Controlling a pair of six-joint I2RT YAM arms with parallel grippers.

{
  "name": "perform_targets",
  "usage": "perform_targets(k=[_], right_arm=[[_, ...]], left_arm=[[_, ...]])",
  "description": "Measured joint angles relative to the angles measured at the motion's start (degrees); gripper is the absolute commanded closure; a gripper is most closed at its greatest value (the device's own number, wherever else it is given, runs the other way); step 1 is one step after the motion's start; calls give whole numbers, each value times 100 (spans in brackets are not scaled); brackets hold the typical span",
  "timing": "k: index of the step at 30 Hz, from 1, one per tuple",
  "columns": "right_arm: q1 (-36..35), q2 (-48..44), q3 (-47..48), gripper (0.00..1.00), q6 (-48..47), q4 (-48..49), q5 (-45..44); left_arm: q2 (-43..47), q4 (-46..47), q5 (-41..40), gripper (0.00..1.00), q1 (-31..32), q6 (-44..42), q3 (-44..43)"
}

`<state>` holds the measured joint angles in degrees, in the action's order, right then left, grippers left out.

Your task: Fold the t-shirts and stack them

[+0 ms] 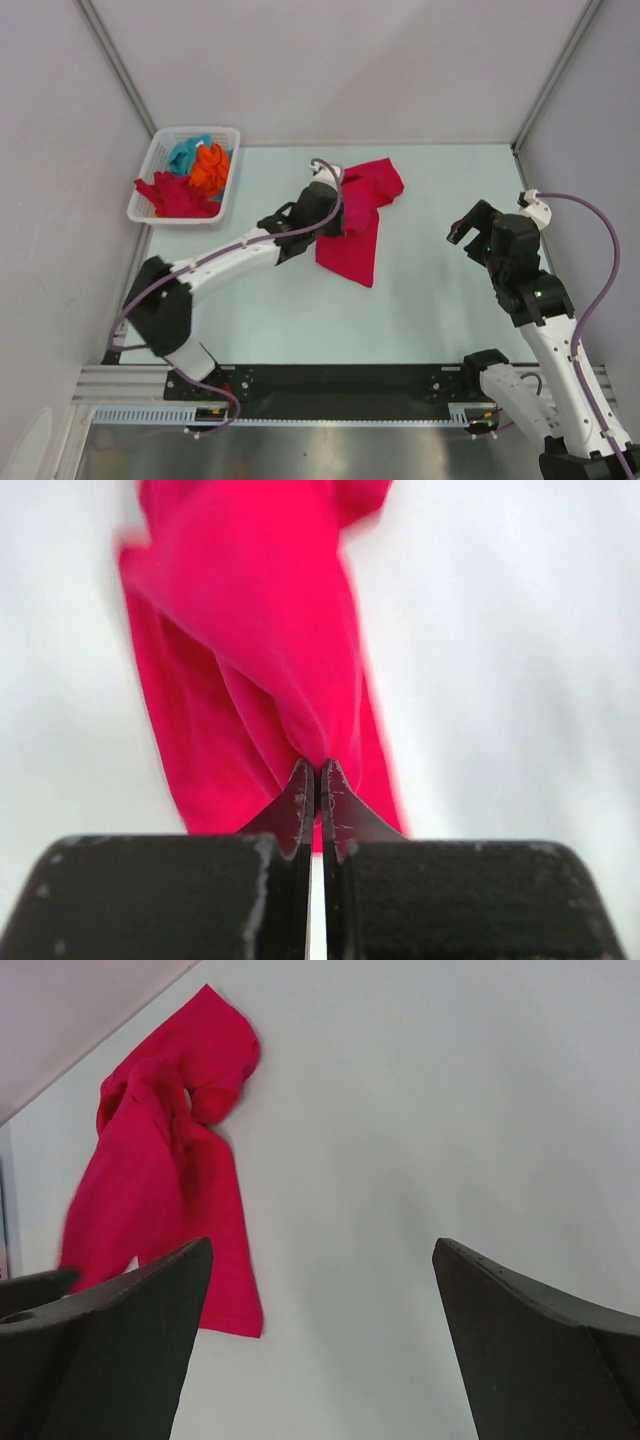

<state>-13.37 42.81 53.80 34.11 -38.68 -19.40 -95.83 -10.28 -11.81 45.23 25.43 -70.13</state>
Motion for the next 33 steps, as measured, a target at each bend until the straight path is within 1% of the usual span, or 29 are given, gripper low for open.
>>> perform_targets(k=[2, 4, 6, 8, 11, 13, 15, 29, 33], right_arm=[[0, -2, -2, 0, 2, 22, 39], [0, -2, -44, 0, -2, 157, 109], [0, 7, -144, 0, -7, 358, 249], [0, 85, -229, 0, -26, 505, 452], [-26, 278, -293, 0, -72, 682, 715], [-74, 387, -334, 0, -114, 761, 824], [-122, 442, -352, 0, -142, 791, 874], [-197, 610, -483, 0, -278, 1132, 984], [-203, 634, -501, 0, -289, 1191, 1034]], left_arm=[[557, 212, -184, 100, 7, 2, 35], [835, 422, -332, 100, 4, 0, 17], [767, 481, -413, 100, -2, 0, -164], [501, 566, -391, 100, -2, 42, -238], [284, 588, -291, 100, 37, 184, 87], [282, 498, -291, 100, 94, 267, 396], [282, 407, -315, 100, 142, 313, 520], [293, 413, -341, 100, 164, 315, 518], [433, 350, -289, 100, 164, 317, 525]])
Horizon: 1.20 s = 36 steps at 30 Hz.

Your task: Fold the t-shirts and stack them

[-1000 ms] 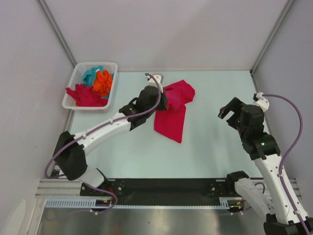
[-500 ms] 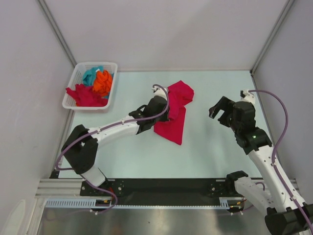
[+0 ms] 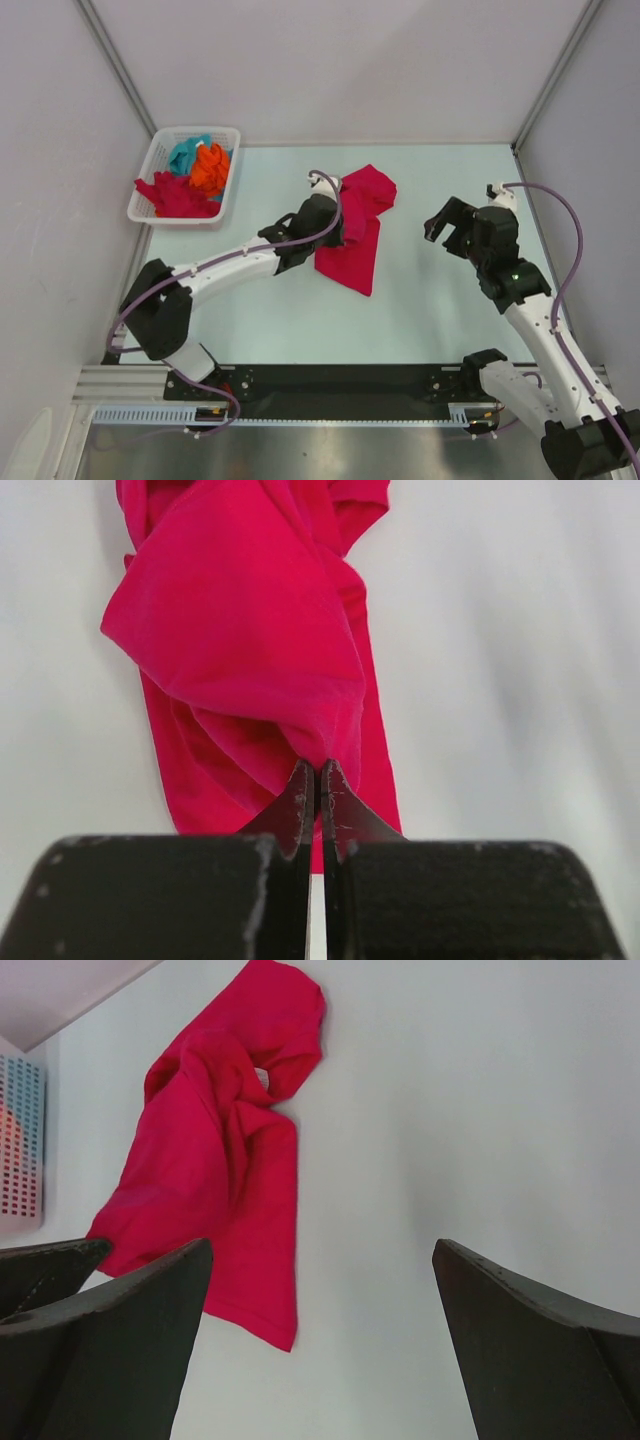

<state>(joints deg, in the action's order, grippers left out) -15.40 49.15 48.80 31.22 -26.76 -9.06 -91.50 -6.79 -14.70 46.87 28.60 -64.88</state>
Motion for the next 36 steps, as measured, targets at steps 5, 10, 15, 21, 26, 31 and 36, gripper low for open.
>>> perform_targets(k=[5, 10, 15, 21, 26, 31, 36], right_arm=[[-90, 35, -323, 0, -149, 717, 739], [-599, 560, -750, 0, -286, 1508, 992], [-691, 1340, -522, 0, -411, 1698, 890], [-697, 1840, 2, 0, -514, 2070, 654], [-929, 3320, 1134, 0, -1207, 2664, 846], [-966, 5036, 2288, 12, -1460, 3045, 1488], [-710, 6201, 2905, 24, -1432, 3084, 2070]], left_arm=[[815, -63, -7, 100, 0, -2, 398], [1561, -221, -203, 88, -63, 2, 835], [1185, -479, -146, 23, -205, -31, 675], [1141, -876, 339, 2, -721, 4, 509], [1856, -870, 1307, 3, -2284, 208, 726], [2422, -839, 1958, 4, -2758, 297, 916], [2295, -723, 2590, 5, -2695, 341, 1394]])
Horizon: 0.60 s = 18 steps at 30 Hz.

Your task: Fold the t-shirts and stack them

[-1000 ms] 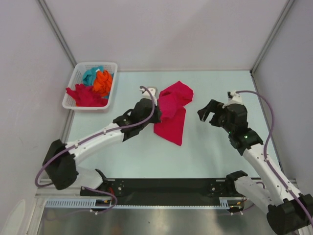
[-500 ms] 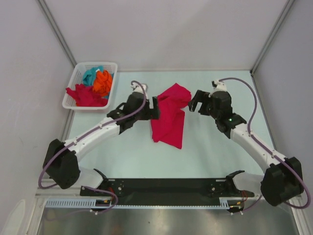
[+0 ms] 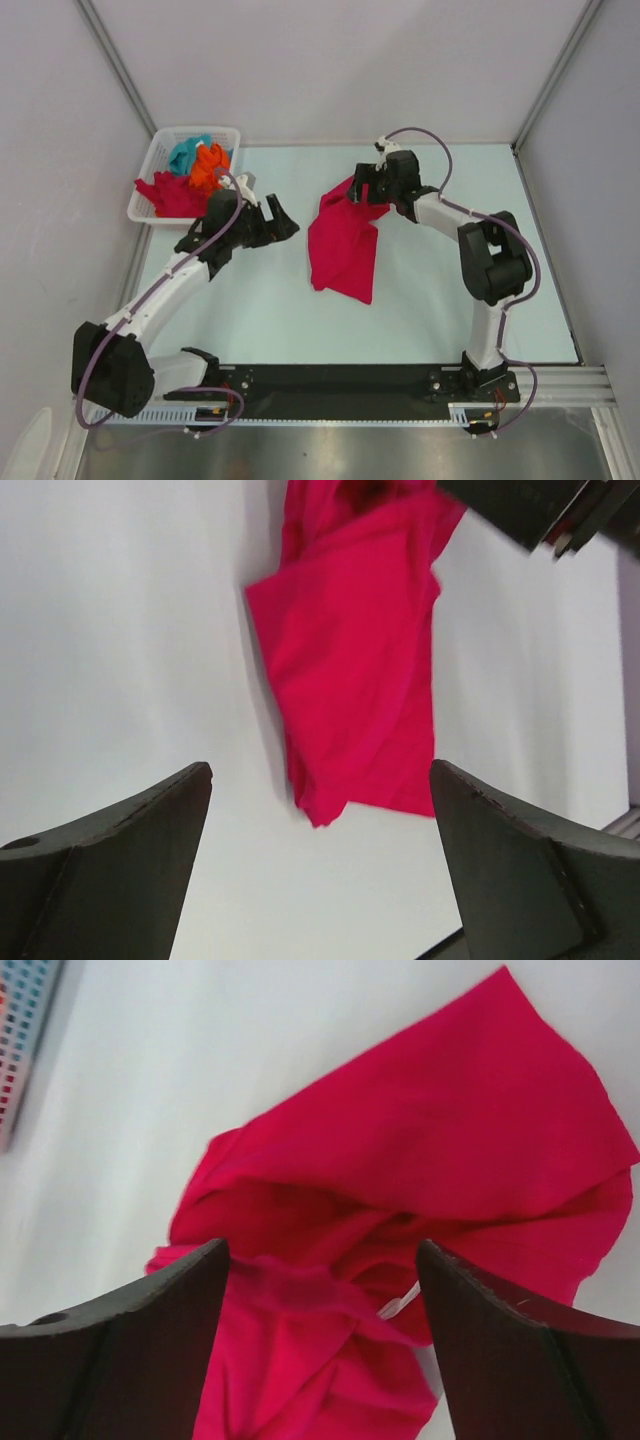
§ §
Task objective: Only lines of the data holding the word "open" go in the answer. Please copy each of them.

Answer to the problem:
Motion for the next 33 steps, as measured, a target at each bend until the straight path is within 1% of the usual span, or 29 are given, gripper low for open.
Motion for the next 36 steps, as measured, targets at steps 5, 10, 15, 21, 26, 31 and 36, gripper low for open.

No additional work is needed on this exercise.